I have many things to say about it–my brother (who was in a PhD math program) and I argued for a good hour last night alone. But I am way behind on “real work” and so can’t do it justice.

This is not for everyone, but for those who are geeky enough, it’s actually pretty interesting to delve into this controversy. So here’s my plan for you, to get up to speed such that you will fully appreciate my attempt to resolve the dispute when I post it at some unspecified time in the future:

(1) Read Landsburg’s original statement of the problem. Try to figure it out yourself, then skim the comments to see all the knots his readers tied themselves into.

(2) Read Landsburg’s purported solution.

(3) Read the physicist who thinks Landsburg is wrong.

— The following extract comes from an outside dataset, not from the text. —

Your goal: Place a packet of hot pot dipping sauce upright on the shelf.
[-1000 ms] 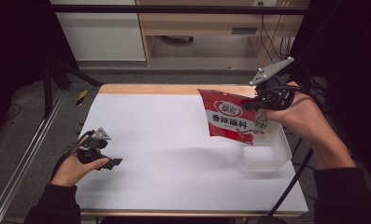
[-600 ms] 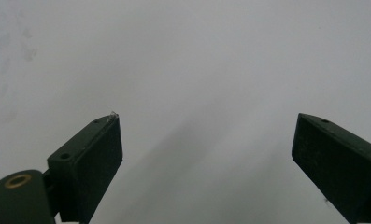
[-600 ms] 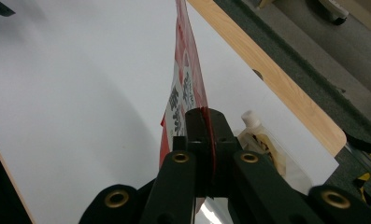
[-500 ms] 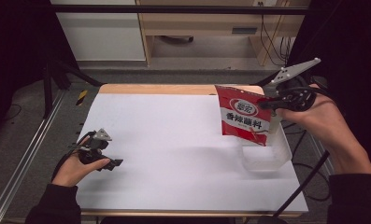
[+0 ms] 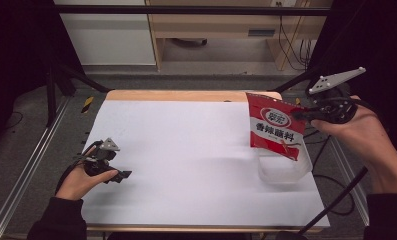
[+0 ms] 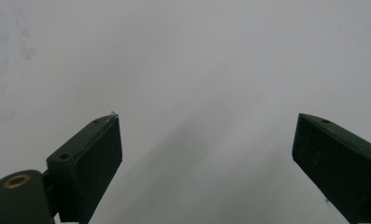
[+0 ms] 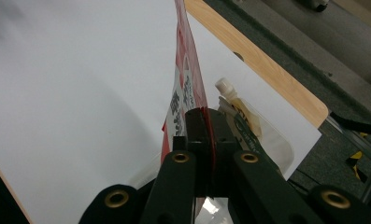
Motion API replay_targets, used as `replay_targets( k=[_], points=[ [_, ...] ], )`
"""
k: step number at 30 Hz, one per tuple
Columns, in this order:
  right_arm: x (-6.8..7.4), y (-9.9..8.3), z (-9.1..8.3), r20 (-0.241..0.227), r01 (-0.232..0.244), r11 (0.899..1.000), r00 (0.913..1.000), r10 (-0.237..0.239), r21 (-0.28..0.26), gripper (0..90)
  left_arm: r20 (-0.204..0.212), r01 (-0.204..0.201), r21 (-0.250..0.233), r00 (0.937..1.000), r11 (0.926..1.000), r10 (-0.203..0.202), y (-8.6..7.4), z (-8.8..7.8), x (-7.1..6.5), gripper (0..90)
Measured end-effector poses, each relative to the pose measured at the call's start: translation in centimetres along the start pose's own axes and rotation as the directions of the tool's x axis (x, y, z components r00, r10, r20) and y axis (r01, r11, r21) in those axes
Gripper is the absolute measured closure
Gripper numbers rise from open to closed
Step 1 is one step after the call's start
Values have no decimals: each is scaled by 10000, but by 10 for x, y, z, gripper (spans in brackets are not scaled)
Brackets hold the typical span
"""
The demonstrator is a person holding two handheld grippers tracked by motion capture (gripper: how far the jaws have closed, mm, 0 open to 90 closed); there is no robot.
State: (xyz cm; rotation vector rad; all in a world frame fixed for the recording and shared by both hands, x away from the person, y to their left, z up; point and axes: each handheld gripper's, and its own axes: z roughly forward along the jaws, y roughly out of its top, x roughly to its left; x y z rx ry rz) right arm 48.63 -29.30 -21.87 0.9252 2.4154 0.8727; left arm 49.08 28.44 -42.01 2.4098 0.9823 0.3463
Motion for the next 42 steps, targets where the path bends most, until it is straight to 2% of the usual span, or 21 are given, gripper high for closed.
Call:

(4) Go back to the comments of Landsburg’s solution post, and skim them. A few people keep hitting on the key elements of the controversy. (To give you a hint: It’s crucial that not every “potential population” has the same size.)

(5) Finally go read Landsburg’s $15,000 challenge to the physicist.

23 Responses to “What Fraction of His Money Do You Expect Landsburg to Lose?”

  1. Ricardo Cruz says:

    (To give you a hint: It’s crucial that not every “potential population” has the same size.)

    The result will differ depending on the number of couples you start with — and indeed if you assume infinite couples then the answer will be the same — but the crux of the disagreement really is on the rationale to get there.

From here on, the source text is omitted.